Data items:
• • • •
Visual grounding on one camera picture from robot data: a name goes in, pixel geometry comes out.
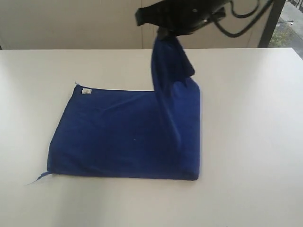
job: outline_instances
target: black cable
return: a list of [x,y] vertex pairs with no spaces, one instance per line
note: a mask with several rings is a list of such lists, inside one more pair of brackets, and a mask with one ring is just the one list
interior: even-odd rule
[[248,18],[248,17],[250,17],[250,16],[252,16],[252,15],[255,14],[255,12],[259,9],[260,0],[257,0],[257,6],[256,6],[250,13],[248,13],[248,14],[243,14],[243,15],[237,14],[237,13],[235,12],[233,0],[230,1],[230,4],[231,4],[231,7],[232,7],[232,14],[233,14],[233,16],[236,17],[236,18],[239,18],[239,19],[244,19],[244,18]]
[[274,0],[268,0],[268,2],[265,4],[265,6],[261,9],[261,11],[256,15],[256,17],[245,27],[243,28],[243,30],[241,30],[238,33],[230,33],[228,31],[226,31],[218,22],[218,20],[213,16],[212,12],[209,12],[209,17],[212,20],[212,22],[216,25],[216,27],[226,36],[230,37],[230,38],[237,38],[240,37],[241,35],[245,34],[248,30],[250,30],[255,23],[257,23],[260,18],[264,15],[264,13],[269,9],[269,7],[271,6],[271,4],[274,2]]

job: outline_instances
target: white table
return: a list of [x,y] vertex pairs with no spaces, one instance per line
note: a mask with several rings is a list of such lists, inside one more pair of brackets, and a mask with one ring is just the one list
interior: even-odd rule
[[302,227],[303,61],[187,50],[203,91],[196,182],[47,176],[75,82],[152,90],[150,50],[0,52],[1,227]]

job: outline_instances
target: wall
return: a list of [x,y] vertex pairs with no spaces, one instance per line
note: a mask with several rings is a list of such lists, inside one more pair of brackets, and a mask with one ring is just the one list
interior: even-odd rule
[[[2,0],[0,44],[3,49],[150,49],[157,28],[137,27],[134,13],[157,1]],[[256,0],[235,0],[238,13],[250,11],[255,4]],[[257,47],[268,15],[236,39],[224,36],[214,25],[180,39],[185,48]],[[250,20],[228,15],[221,24],[237,32]]]

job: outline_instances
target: towel label
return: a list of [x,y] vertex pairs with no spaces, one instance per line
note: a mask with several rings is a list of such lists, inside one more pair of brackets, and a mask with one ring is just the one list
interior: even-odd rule
[[84,88],[84,89],[82,90],[82,94],[91,94],[91,89]]

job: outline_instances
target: blue cloth
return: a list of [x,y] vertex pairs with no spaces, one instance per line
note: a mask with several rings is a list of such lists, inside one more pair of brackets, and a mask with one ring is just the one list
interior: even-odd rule
[[200,91],[175,37],[156,39],[151,72],[154,91],[82,94],[76,85],[49,147],[48,173],[196,180]]

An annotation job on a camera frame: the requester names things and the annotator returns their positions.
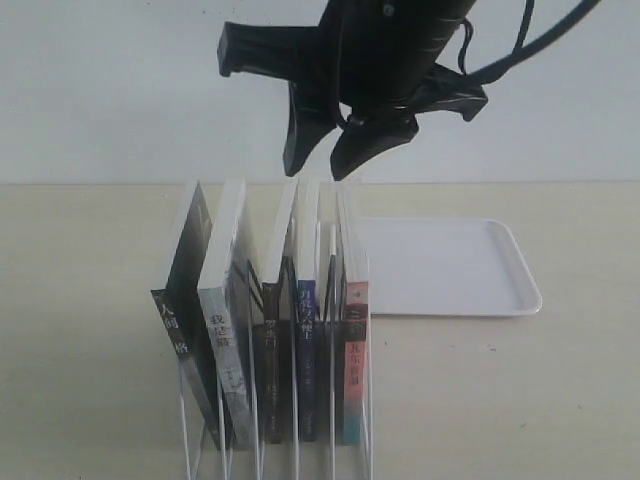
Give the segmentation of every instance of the white wall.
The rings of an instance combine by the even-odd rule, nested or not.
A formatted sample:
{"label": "white wall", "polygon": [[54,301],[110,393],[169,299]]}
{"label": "white wall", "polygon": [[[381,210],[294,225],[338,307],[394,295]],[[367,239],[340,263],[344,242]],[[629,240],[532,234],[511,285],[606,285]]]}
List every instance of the white wall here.
{"label": "white wall", "polygon": [[[536,35],[578,0],[539,0]],[[478,0],[471,68],[511,47],[524,1]],[[284,82],[218,76],[224,20],[312,24],[323,0],[0,1],[0,182],[283,178]],[[640,179],[640,3],[607,0],[490,86],[474,122],[421,118],[367,181]],[[443,61],[454,65],[457,38]],[[328,177],[333,135],[305,175]]]}

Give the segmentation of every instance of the table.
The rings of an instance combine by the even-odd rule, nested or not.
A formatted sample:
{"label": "table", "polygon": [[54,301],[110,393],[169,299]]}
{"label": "table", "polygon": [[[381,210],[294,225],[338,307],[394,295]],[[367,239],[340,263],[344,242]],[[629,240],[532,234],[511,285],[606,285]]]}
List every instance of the table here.
{"label": "table", "polygon": [[[215,211],[219,186],[205,192]],[[249,190],[262,254],[279,192]],[[358,193],[365,215],[505,222],[545,301],[530,318],[374,319],[377,478],[637,478],[640,183]],[[0,477],[184,478],[148,293],[180,194],[0,187]]]}

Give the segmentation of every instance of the blue book spine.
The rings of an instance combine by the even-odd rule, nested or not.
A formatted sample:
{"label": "blue book spine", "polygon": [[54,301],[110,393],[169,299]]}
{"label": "blue book spine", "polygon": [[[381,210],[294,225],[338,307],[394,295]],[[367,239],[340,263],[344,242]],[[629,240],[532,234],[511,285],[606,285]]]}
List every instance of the blue book spine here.
{"label": "blue book spine", "polygon": [[298,435],[303,442],[317,438],[316,282],[298,281],[296,352],[298,375]]}

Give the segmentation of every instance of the white tray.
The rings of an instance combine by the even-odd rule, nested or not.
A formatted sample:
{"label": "white tray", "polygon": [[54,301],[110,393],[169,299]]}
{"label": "white tray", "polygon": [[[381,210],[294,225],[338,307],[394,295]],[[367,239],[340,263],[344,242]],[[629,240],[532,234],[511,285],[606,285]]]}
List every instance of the white tray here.
{"label": "white tray", "polygon": [[509,228],[483,218],[365,217],[379,315],[532,315],[542,297]]}

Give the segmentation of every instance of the book spine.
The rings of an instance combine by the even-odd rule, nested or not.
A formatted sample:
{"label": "book spine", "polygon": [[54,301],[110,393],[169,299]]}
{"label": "book spine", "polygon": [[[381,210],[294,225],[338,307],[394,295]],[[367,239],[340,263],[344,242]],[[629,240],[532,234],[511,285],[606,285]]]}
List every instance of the book spine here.
{"label": "book spine", "polygon": [[316,282],[298,281],[296,325],[298,366],[298,435],[303,442],[317,437],[316,403]]}
{"label": "book spine", "polygon": [[263,284],[264,329],[265,329],[265,437],[268,443],[282,441],[281,392],[280,392],[280,345],[278,319],[280,317],[280,290],[278,285]]}
{"label": "book spine", "polygon": [[216,399],[210,398],[211,395],[207,393],[205,382],[200,376],[196,360],[189,348],[189,345],[187,345],[187,342],[185,341],[182,331],[180,330],[180,326],[174,314],[175,310],[171,305],[169,298],[161,291],[152,292],[152,297],[156,304],[156,308],[158,309],[158,313],[160,313],[160,317],[162,318],[162,323],[169,335],[169,340],[171,341],[173,349],[178,356],[180,366],[187,378],[189,386],[191,387],[196,403],[200,408],[207,430],[209,431],[216,447],[220,450],[218,406],[217,403],[214,403],[217,401],[217,397]]}
{"label": "book spine", "polygon": [[364,371],[369,315],[369,284],[347,283],[344,310],[344,413],[343,443],[360,443]]}
{"label": "book spine", "polygon": [[233,423],[236,446],[240,449],[253,448],[250,386],[243,368],[236,326],[227,308],[224,291],[222,288],[214,288],[199,293],[220,384]]}

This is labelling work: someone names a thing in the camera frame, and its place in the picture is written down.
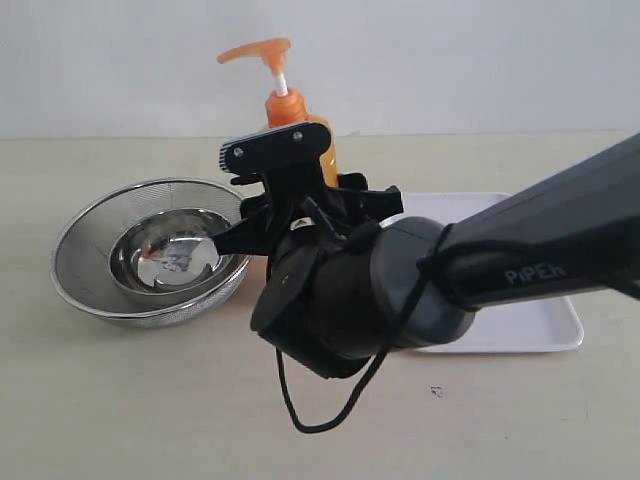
• • • •
[TASK OBJECTIVE] Omit the pictures, then output every record exactly as given.

[RESULT]
Visual grounding on one camera picture from robot data: a name goes in, pixel geometry comes out.
job: outline_instances
target: black cable
return: a list of [x,y] vertex pairs with no spaces, one instance per line
note: a mask with several rings is a list of such lists, inside one more pair of brackets, and a mask with one ring is just the one list
interior: even-odd rule
[[248,18],[248,17],[250,17],[250,16],[252,16],[252,15],[255,14],[255,12],[259,9],[260,0],[257,0],[257,6],[256,6],[250,13],[248,13],[248,14],[243,14],[243,15],[237,14],[237,13],[235,12],[233,0],[230,1],[230,4],[231,4],[231,7],[232,7],[232,14],[233,14],[233,16],[236,17],[236,18],[239,18],[239,19],[244,19],[244,18]]
[[274,0],[268,0],[268,2],[265,4],[265,6],[261,9],[261,11],[256,15],[256,17],[245,27],[243,28],[243,30],[241,30],[238,33],[230,33],[228,31],[226,31],[218,22],[218,20],[213,16],[212,12],[209,12],[209,17],[212,20],[212,22],[216,25],[216,27],[226,36],[230,37],[230,38],[237,38],[240,37],[241,35],[245,34],[248,30],[250,30],[255,23],[257,23],[260,18],[264,15],[264,13],[269,9],[269,7],[271,6],[271,4],[274,2]]

job: outline_instances
target: white table
return: a list of [x,y] vertex pairs with no spaces, one instance per line
note: a mask with several rings is a list of such lists, inside one more pair of brackets, and a mask with one ring is just the one list
interior: even-odd rule
[[302,227],[303,61],[187,50],[203,91],[196,182],[47,176],[75,82],[152,90],[150,50],[0,52],[1,227]]

job: outline_instances
target: wall
return: a list of [x,y] vertex pairs with no spaces, one instance per line
note: a mask with several rings is a list of such lists, inside one more pair of brackets, and a mask with one ring is just the one list
interior: even-odd rule
[[[2,0],[0,44],[3,49],[150,49],[157,28],[137,27],[134,13],[157,1]],[[256,0],[235,0],[238,13],[250,11],[255,4]],[[257,47],[268,15],[236,39],[224,36],[214,25],[180,39],[185,48]],[[250,20],[228,15],[221,24],[237,32]]]

job: outline_instances
target: towel label
return: a list of [x,y] vertex pairs with no spaces, one instance per line
note: a mask with several rings is a list of such lists, inside one more pair of brackets, and a mask with one ring is just the one list
interior: even-odd rule
[[84,88],[84,89],[82,90],[82,94],[91,94],[91,89]]

job: outline_instances
target: blue cloth
return: a list of [x,y] vertex pairs with no spaces, one instance per line
note: a mask with several rings is a list of such lists, inside one more pair of brackets, and a mask with one ring is just the one list
interior: even-odd rule
[[200,91],[175,37],[156,39],[151,72],[154,91],[82,94],[76,85],[49,147],[48,173],[196,180]]

An annotation job on a camera frame: the requester names things and the annotator returns their positions.
Give the segmentation of every instance of the white wall.
The rings of an instance combine by the even-odd rule, nested or not.
A formatted sample:
{"label": "white wall", "polygon": [[54,301],[110,393],[169,299]]}
{"label": "white wall", "polygon": [[[381,210],[294,225],[338,307],[394,295]],[[367,239],[340,263],[344,242]],[[629,240],[532,234],[511,285],[606,285]]]}
List every instance of the white wall here.
{"label": "white wall", "polygon": [[[536,35],[578,0],[539,0]],[[478,0],[471,68],[511,47],[524,1]],[[284,82],[218,76],[224,20],[312,24],[323,0],[0,1],[0,182],[283,178]],[[640,179],[640,3],[607,0],[490,86],[474,122],[421,118],[367,181]],[[443,61],[454,65],[457,38]],[[328,177],[333,135],[305,175]]]}

Give the segmentation of every instance of the table.
The rings of an instance combine by the even-odd rule, nested or not.
A formatted sample:
{"label": "table", "polygon": [[54,301],[110,393],[169,299]]}
{"label": "table", "polygon": [[[381,210],[294,225],[338,307],[394,295]],[[367,239],[340,263],[344,242]],[[629,240],[532,234],[511,285],[606,285]]]}
List every instance of the table here.
{"label": "table", "polygon": [[[215,211],[219,186],[205,192]],[[249,190],[262,254],[279,192]],[[358,193],[365,215],[505,222],[545,301],[530,318],[374,319],[377,478],[637,478],[640,183]],[[0,477],[184,478],[148,293],[180,194],[0,187]]]}

Give the segmentation of every instance of the blue book spine.
The rings of an instance combine by the even-odd rule, nested or not.
A formatted sample:
{"label": "blue book spine", "polygon": [[54,301],[110,393],[169,299]]}
{"label": "blue book spine", "polygon": [[[381,210],[294,225],[338,307],[394,295]],[[367,239],[340,263],[344,242]],[[629,240],[532,234],[511,285],[606,285]]]}
List every instance of the blue book spine here.
{"label": "blue book spine", "polygon": [[298,435],[303,442],[317,438],[316,282],[298,281],[296,352],[298,375]]}

Give the segmentation of every instance of the white tray.
The rings of an instance combine by the even-odd rule, nested or not.
A formatted sample:
{"label": "white tray", "polygon": [[54,301],[110,393],[169,299]]}
{"label": "white tray", "polygon": [[[381,210],[294,225],[338,307],[394,295]],[[367,239],[340,263],[344,242]],[[629,240],[532,234],[511,285],[606,285]]]}
List every instance of the white tray here.
{"label": "white tray", "polygon": [[509,228],[483,218],[365,217],[379,315],[532,315],[542,297]]}

Give the segmentation of every instance of the book spine.
The rings of an instance combine by the even-odd rule, nested or not.
A formatted sample:
{"label": "book spine", "polygon": [[54,301],[110,393],[169,299]]}
{"label": "book spine", "polygon": [[[381,210],[294,225],[338,307],[394,295]],[[367,239],[340,263],[344,242]],[[629,240],[532,234],[511,285],[606,285]]]}
List every instance of the book spine here.
{"label": "book spine", "polygon": [[316,282],[298,281],[296,325],[298,366],[298,435],[303,442],[317,437],[316,403]]}
{"label": "book spine", "polygon": [[263,284],[264,329],[265,329],[265,437],[268,443],[282,441],[281,392],[280,392],[280,345],[278,319],[280,317],[280,290],[278,285]]}
{"label": "book spine", "polygon": [[216,399],[210,398],[211,395],[207,393],[205,382],[200,376],[196,360],[189,348],[189,345],[187,345],[187,342],[185,341],[182,331],[180,330],[180,326],[174,314],[175,310],[171,305],[169,298],[161,291],[152,292],[152,297],[156,304],[156,308],[158,309],[158,313],[160,313],[160,317],[162,318],[162,323],[169,335],[169,340],[171,341],[173,349],[178,356],[180,366],[187,378],[189,386],[191,387],[196,403],[200,408],[207,430],[209,431],[216,447],[220,450],[218,406],[217,403],[214,403],[217,401],[217,397]]}
{"label": "book spine", "polygon": [[364,371],[369,315],[369,284],[347,283],[344,310],[344,413],[343,443],[360,443]]}
{"label": "book spine", "polygon": [[233,423],[236,446],[240,449],[253,448],[250,386],[243,368],[236,326],[227,308],[224,291],[222,288],[214,288],[199,293],[220,384]]}

This is labelling work: someone names a thing in the camera frame, and its place in the picture is written down.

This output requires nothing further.